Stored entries
BEGIN

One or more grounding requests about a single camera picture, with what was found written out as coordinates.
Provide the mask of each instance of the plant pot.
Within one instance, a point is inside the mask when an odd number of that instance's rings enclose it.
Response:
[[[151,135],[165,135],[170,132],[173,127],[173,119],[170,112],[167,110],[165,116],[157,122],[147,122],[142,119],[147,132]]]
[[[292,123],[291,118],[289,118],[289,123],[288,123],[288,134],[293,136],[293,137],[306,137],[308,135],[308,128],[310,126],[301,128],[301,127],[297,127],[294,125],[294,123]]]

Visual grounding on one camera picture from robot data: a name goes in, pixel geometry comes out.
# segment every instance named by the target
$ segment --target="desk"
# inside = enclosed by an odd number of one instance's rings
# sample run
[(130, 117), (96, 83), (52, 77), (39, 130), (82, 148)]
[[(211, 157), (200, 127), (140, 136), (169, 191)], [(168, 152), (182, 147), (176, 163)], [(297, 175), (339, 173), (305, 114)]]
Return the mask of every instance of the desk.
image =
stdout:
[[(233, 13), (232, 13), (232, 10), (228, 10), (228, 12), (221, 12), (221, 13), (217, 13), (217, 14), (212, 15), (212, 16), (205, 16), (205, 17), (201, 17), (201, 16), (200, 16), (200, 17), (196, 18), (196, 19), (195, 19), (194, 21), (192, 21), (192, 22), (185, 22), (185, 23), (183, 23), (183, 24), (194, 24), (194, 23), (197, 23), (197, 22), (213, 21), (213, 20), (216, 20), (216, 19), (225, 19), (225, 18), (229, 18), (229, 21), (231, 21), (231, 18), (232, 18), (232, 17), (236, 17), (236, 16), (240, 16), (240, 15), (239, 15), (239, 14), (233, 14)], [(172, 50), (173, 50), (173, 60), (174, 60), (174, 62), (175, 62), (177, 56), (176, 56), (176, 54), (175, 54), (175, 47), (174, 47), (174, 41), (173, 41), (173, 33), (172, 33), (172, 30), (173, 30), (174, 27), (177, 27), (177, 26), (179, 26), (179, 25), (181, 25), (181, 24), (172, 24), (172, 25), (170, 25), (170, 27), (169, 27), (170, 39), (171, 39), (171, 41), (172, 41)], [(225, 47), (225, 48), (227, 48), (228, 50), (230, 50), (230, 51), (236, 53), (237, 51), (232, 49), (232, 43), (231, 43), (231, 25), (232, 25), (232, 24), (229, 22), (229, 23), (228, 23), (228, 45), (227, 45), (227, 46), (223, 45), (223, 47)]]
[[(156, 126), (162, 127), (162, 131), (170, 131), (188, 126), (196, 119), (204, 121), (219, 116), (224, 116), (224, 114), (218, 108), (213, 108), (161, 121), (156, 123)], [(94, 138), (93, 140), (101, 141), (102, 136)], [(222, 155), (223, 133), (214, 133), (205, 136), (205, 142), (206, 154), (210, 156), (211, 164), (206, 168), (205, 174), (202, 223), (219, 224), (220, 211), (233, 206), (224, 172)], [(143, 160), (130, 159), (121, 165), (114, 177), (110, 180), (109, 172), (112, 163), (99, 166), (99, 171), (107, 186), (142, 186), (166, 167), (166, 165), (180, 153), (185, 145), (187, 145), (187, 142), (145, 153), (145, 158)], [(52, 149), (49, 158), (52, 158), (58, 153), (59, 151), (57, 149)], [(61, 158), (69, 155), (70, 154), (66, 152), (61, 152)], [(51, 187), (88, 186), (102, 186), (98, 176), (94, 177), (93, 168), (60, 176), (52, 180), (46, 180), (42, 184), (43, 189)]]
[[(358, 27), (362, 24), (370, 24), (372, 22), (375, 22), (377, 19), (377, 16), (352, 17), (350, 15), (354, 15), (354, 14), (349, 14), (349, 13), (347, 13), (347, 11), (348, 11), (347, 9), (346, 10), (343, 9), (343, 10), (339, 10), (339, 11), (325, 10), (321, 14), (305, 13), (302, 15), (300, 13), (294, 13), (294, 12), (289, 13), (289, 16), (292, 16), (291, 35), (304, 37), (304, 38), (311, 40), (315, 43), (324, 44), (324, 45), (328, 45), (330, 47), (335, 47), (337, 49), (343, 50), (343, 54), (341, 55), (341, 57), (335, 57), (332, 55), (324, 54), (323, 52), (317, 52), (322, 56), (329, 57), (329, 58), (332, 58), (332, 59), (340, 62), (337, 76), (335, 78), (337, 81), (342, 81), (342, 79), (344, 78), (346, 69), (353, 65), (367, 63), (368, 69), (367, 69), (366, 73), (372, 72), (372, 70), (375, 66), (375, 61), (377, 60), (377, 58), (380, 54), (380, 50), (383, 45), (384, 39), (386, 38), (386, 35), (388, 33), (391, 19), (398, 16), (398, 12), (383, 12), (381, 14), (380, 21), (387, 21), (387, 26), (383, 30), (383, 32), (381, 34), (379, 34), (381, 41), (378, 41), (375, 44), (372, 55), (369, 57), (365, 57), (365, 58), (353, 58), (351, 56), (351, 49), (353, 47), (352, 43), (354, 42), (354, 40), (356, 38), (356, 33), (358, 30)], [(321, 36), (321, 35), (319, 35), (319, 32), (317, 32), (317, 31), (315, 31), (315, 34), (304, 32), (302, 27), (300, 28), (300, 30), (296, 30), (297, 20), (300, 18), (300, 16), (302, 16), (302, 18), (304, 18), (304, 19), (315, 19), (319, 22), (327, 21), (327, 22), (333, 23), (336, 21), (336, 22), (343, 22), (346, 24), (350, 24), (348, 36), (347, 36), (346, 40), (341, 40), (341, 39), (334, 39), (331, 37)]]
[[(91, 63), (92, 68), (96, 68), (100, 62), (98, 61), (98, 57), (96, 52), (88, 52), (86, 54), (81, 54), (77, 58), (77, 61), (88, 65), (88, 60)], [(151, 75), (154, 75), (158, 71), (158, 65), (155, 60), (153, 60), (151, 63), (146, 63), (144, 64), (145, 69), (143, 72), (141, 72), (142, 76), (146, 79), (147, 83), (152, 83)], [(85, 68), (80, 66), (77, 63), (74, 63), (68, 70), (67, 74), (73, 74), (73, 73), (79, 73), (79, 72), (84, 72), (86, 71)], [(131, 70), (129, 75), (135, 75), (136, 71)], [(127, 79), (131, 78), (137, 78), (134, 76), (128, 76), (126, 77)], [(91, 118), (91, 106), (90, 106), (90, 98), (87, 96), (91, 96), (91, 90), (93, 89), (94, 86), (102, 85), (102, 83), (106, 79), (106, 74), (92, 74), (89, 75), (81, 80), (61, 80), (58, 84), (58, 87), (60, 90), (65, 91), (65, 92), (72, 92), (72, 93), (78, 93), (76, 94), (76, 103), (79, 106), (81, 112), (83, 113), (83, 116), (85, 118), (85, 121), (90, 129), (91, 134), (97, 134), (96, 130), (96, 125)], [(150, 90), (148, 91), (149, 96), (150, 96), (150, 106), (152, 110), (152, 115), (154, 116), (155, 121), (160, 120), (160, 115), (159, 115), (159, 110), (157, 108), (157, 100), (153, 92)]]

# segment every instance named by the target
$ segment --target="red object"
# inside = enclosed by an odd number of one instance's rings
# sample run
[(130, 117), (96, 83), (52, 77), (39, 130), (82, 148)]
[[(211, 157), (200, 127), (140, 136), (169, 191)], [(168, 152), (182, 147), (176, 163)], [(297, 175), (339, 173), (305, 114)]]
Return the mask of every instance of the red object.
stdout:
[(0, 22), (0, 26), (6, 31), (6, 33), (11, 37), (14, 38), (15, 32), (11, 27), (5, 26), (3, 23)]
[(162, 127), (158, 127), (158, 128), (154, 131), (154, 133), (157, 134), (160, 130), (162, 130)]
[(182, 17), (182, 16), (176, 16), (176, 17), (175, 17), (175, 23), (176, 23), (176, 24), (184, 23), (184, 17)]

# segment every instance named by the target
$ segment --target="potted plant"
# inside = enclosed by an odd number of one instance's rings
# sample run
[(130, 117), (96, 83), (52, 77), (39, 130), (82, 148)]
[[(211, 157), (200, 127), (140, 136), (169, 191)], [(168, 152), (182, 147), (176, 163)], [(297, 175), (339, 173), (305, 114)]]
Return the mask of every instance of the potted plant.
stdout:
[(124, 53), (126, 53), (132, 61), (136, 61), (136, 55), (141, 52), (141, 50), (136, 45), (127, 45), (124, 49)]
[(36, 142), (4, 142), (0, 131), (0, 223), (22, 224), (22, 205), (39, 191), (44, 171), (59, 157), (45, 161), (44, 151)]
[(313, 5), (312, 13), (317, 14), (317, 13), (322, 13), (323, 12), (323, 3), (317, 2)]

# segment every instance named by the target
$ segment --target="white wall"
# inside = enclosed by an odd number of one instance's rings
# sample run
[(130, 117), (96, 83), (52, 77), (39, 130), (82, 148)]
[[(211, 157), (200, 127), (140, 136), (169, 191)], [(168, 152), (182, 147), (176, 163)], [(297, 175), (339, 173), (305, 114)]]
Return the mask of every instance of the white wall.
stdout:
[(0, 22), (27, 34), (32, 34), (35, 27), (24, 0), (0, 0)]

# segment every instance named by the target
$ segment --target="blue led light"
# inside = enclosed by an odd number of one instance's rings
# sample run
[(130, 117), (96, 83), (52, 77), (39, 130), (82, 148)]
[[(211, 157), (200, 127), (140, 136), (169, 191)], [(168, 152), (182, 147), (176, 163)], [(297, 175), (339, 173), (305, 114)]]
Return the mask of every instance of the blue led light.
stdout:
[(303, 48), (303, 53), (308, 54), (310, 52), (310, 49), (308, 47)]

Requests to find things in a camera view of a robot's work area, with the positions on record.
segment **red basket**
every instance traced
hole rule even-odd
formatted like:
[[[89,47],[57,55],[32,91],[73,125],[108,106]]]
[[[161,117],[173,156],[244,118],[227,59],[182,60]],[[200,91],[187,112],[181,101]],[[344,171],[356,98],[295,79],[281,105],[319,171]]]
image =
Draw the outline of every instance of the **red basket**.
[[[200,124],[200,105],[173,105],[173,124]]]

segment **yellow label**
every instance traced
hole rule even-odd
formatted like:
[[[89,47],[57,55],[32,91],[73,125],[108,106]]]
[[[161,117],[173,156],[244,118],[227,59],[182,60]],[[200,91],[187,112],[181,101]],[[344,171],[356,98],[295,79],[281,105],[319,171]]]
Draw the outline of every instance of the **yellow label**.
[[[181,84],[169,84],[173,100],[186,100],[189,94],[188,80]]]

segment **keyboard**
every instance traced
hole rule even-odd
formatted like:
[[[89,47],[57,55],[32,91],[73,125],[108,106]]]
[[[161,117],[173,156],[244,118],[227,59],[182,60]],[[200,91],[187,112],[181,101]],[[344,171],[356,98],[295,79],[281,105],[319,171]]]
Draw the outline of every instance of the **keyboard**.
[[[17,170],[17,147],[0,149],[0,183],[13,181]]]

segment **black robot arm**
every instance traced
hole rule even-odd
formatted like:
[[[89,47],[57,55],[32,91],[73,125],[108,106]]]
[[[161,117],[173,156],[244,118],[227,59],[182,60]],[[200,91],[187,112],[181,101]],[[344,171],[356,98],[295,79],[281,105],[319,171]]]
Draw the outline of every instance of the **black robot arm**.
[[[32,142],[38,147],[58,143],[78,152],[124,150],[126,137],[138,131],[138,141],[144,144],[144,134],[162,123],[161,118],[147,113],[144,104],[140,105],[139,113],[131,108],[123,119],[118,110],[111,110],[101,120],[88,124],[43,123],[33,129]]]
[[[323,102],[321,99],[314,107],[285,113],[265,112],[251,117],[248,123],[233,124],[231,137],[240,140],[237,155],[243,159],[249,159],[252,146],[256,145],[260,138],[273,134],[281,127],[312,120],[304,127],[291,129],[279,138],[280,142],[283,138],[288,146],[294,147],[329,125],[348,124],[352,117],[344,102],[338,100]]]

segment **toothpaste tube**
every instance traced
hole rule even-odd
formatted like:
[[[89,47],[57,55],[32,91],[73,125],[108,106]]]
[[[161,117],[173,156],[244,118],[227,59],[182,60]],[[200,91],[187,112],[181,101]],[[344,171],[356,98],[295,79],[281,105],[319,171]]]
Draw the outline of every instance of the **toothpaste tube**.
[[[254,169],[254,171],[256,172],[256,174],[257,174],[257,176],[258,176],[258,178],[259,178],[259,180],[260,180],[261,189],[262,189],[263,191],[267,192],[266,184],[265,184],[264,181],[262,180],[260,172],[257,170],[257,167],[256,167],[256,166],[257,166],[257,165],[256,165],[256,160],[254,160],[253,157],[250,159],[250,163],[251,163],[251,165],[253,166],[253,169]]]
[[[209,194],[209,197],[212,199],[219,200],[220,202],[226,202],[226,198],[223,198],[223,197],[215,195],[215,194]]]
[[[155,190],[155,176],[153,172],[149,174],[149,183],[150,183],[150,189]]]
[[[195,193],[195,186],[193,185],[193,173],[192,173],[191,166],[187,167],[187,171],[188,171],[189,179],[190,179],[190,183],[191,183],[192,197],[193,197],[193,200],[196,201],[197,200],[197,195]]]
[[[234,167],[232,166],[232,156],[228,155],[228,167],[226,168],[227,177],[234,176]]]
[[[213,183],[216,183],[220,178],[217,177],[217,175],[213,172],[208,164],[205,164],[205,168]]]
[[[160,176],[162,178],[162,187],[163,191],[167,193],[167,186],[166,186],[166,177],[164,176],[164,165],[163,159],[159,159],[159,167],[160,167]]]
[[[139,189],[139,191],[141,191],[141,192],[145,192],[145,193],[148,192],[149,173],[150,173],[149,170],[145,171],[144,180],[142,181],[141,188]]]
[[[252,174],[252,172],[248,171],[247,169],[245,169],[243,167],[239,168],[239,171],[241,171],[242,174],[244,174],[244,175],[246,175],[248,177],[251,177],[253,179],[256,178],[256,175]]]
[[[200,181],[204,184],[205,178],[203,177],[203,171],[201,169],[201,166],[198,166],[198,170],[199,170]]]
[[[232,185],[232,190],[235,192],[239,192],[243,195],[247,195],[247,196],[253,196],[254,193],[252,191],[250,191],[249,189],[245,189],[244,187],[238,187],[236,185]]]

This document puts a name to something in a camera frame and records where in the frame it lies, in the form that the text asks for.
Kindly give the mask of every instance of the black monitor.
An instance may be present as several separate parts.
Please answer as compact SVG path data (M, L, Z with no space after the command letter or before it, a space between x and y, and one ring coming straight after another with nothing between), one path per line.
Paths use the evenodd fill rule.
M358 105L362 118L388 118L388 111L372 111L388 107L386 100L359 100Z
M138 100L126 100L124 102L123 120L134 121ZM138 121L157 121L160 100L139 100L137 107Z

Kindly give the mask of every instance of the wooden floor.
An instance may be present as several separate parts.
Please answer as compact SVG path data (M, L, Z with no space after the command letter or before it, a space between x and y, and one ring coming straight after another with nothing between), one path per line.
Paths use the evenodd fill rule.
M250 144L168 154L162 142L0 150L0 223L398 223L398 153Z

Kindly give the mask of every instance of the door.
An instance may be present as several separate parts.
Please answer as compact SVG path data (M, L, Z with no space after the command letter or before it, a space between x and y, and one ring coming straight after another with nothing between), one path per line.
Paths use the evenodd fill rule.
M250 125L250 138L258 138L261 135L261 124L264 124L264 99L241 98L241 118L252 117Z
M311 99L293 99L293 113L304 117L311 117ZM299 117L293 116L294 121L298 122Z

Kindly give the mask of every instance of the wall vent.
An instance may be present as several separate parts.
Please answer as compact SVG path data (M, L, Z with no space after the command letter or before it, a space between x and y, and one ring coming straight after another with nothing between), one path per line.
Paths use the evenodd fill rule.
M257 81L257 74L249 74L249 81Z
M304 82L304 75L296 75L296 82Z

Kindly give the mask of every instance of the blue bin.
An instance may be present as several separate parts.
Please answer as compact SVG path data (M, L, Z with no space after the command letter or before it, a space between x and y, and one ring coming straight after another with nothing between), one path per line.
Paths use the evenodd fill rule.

END

**EXERCISE AIM:**
Go through the records above and report how many lines contain "that". Write the number only.

**FINAL ANSWER:**
2